Each of the lines below must be retyped character for character.

Given material =>
• • • • •

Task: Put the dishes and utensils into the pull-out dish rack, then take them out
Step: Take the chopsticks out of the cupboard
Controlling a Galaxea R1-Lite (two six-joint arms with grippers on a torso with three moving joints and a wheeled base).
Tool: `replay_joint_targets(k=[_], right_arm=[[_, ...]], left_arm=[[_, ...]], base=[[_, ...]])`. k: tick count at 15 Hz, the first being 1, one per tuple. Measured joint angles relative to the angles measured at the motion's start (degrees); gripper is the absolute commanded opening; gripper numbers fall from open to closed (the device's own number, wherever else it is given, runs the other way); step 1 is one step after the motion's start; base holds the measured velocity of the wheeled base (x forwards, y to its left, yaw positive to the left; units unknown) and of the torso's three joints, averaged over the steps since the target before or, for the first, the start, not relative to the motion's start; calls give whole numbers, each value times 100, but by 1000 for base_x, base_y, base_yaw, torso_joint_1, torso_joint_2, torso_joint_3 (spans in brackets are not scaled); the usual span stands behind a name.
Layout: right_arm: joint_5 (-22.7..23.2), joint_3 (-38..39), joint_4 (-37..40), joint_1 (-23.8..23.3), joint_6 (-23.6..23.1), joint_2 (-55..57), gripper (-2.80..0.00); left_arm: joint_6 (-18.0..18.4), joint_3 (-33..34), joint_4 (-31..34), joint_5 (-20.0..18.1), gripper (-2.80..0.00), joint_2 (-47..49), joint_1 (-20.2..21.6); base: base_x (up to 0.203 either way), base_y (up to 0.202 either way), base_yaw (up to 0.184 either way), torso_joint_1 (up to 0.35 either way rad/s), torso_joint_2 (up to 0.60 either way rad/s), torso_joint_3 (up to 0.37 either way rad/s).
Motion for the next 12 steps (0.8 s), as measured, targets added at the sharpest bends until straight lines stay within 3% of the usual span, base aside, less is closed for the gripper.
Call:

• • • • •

Written reply =>
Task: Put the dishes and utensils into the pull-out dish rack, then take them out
Step: Take the chopsticks out of the cupboard
Controlling a Galaxea R1-Lite (two six-joint arms with grippers on a torso with three moving joints and a wheeled base).
Tool: `replay_joint_targets(k=[_], right_arm=[[_, ...]], left_arm=[[_, ...]], base=[[_, ...]])`. k: tick count at 15 Hz, the first being 1, one per tuple. Measured joint angles relative to the angles measured at the motion's start (degrees); gripper is the absolute commanded opening; gripper numbers fall from open to closed (the device's own number, wherever else it is given, runs the other way); step 1 is one step after the motion's start; base holds the measured velocity of the wheeled base (x forwards, y to its left, yaw positive to the left; units unknown) and of the torso's three joints, averaged over the steps since the target before or, for the first, the start, not relative to the motion's start; calls give whole numbers, each value times 100, but by 1000 for base_x, base_y, base_yaw, torso_joint_1, torso_joint_2, torso_joint_3 (spans in brackets are not scaled); the usual span stands behind a name.
Layout: right_arm: joint_5 (-22.7..23.2), joint_3 (-38..39), joint_4 (-37..40), joint_1 (-23.8..23.3), joint_6 (-23.6..23.1), joint_2 (-55..57), gripper (-2.80..0.00); left_arm: joint_6 (-18.0..18.4), joint_3 (-33..34), joint_4 (-31..34), joint_5 (-20.0..18.1), gripper (-2.80..0.00), joint_2 (-47..49), joint_1 (-20.2..21.6); base: base_x (up to 0.203 either way), base_y (up to 0.202 either way), base_yaw (up to 0.184 either way), torso_joint_1 (up to 0.35 either way rad/s), torso_joint_2 (up to 0.60 either way rad/s), torso_joint_3 (up to 0.37 either way rad/s).
Motion for the next 12 steps (0.8 s), as measured, targets added at the sharpest bends until straight lines stay within 3% of the usual span, base aside, less is closed for the gripper.
Call:

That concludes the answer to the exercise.